[Data listing Boundary: Start]

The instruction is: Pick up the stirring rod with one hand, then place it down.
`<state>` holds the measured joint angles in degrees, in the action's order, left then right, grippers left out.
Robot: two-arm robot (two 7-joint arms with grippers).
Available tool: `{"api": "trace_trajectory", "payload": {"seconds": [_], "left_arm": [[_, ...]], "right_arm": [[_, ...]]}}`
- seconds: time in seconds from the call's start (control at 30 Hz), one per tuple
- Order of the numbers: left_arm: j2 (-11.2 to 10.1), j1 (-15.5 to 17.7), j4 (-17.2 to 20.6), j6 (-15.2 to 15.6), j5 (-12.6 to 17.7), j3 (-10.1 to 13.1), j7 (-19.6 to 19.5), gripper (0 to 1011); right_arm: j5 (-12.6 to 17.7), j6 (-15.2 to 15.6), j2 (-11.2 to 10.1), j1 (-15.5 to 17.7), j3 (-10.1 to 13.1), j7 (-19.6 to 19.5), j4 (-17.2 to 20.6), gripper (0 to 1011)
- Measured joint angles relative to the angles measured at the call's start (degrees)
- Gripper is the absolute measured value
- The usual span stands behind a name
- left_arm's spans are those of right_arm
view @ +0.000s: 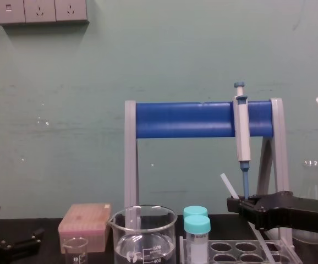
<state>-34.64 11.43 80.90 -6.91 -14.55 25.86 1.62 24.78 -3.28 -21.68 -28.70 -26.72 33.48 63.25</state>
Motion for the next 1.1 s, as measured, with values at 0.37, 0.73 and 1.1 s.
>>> {"api": "trace_trajectory", "payload": {"seconds": [0.37,0.73,1.1], "left_arm": [[0.0,0.0,0.0,0.0,0.0,0.0,0.0,1000],[0.0,0.0,0.0,0.0,0.0,0.0,0.0,1000],[0.0,0.0,0.0,0.0,0.0,0.0,0.0,1000]], "right_arm": [[0.0,-1.9,0.2,0.8,1.2,-0.2,1.2,71],[2.3,-9.9,2.0,1.6,5.4,0.0,7.1,71],[0.2,-21.4,3.5,2.9,7.4,0.6,8.0,71]]}}
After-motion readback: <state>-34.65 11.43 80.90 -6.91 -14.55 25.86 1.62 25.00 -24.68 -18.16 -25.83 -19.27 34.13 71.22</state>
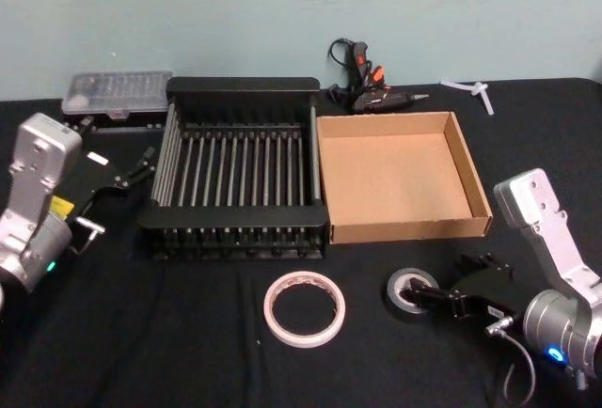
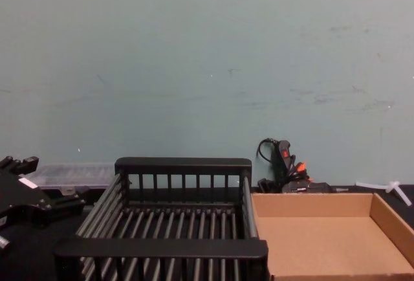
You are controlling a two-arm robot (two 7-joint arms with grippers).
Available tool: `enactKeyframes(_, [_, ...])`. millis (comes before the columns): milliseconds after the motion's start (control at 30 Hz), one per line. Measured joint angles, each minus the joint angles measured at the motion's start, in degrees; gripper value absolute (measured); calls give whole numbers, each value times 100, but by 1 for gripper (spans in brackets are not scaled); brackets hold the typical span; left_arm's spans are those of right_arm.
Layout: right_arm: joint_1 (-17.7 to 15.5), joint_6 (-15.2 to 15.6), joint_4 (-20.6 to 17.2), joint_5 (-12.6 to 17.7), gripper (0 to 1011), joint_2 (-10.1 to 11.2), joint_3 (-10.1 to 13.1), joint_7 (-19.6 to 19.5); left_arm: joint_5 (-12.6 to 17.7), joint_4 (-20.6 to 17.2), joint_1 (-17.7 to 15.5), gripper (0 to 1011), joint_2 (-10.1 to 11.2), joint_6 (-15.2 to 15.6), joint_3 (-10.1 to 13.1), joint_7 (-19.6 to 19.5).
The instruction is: Pick up the white tape and place it into the black box , Pick up the silver tape and place it into the brown box.
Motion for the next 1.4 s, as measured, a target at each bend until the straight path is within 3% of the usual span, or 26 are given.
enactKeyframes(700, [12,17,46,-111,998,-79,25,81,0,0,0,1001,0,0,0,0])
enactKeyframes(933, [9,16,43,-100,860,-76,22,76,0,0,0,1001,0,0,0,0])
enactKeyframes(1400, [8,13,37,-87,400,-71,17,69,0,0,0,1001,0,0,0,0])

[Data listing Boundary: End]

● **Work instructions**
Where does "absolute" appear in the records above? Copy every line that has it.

● **Written answer**
- Gripper is the absolute measured value
Available tool: `enactKeyframes(_, [_, ...])`. millis (comes before the columns): milliseconds after the motion's start (control at 30 Hz), one per line. Measured joint angles, each minus the joint angles measured at the motion's start, in degrees; gripper value absolute (measured); calls give whole numbers, each value times 100, but by 1 for gripper (spans in brackets are not scaled); brackets hold the typical span; left_arm's spans are those of right_arm.

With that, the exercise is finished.